[SciPy-User] kmeans and initial centroid guesses

Sun Dec 27 20:37:21 EST 2009

The kmeans function has two modes. In one of the modes the initial
guesses for the centroids are randomly selected from the input data.
The selection is currently done with replacement:

guess = take(obs, randint(0, No, k), 0)

That means some of the centroids in the intial guess might be the
same. Wouldn't it be better to select without replacement? Something
like

guess = take(obs, rand(No).argsort()[:k], 0)

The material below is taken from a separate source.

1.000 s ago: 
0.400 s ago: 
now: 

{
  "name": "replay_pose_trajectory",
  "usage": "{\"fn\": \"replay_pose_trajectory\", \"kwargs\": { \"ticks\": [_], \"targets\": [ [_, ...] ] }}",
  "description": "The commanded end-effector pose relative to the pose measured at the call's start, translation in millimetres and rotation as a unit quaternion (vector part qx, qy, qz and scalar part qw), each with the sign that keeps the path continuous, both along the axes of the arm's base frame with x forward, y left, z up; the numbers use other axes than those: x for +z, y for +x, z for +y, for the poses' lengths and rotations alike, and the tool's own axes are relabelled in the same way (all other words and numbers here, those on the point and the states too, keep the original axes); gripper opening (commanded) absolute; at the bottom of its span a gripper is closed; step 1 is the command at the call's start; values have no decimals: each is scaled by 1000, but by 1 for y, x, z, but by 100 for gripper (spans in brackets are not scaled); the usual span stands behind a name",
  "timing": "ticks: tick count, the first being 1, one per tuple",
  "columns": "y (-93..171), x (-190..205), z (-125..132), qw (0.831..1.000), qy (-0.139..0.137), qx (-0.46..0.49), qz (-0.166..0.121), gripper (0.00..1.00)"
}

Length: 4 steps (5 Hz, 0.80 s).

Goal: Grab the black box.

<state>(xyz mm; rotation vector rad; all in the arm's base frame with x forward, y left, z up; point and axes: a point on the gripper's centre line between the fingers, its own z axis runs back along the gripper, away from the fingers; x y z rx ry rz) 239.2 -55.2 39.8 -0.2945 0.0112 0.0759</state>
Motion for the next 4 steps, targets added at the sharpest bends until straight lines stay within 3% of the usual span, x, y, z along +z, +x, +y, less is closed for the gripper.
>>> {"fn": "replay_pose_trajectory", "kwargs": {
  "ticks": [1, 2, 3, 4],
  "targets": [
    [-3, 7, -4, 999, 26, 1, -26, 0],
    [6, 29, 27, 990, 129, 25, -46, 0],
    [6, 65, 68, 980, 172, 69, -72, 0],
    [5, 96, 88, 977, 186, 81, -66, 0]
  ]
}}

Here's an extreme example of what can go wrong if the selection is
done with replacement:

>> obs

array([[ 1,  1],
       [-1, -1],
       [-1,  1],
       [ 1, -1]])
>> vq.kmeans(obs, k_or_guess=4)

(array([[-1, -1],
       [-1,  1],
       [ 1, -1],
       [ 1,  1]]), 0.0) # <--- good
>>
>> k_or_guess = obs[[1,1,1,1],:]
>> k_or_guess

array([[-1, -1],
       [-1, -1],
       [-1, -1],
       [-1, -1]])
>> vq.kmeans(obs, k_or_guess)
   (array([[0, 0]]), 1.4142135623730951) # <--- not as good

In most cases it won't make any difference. But the cost of the code
change is small.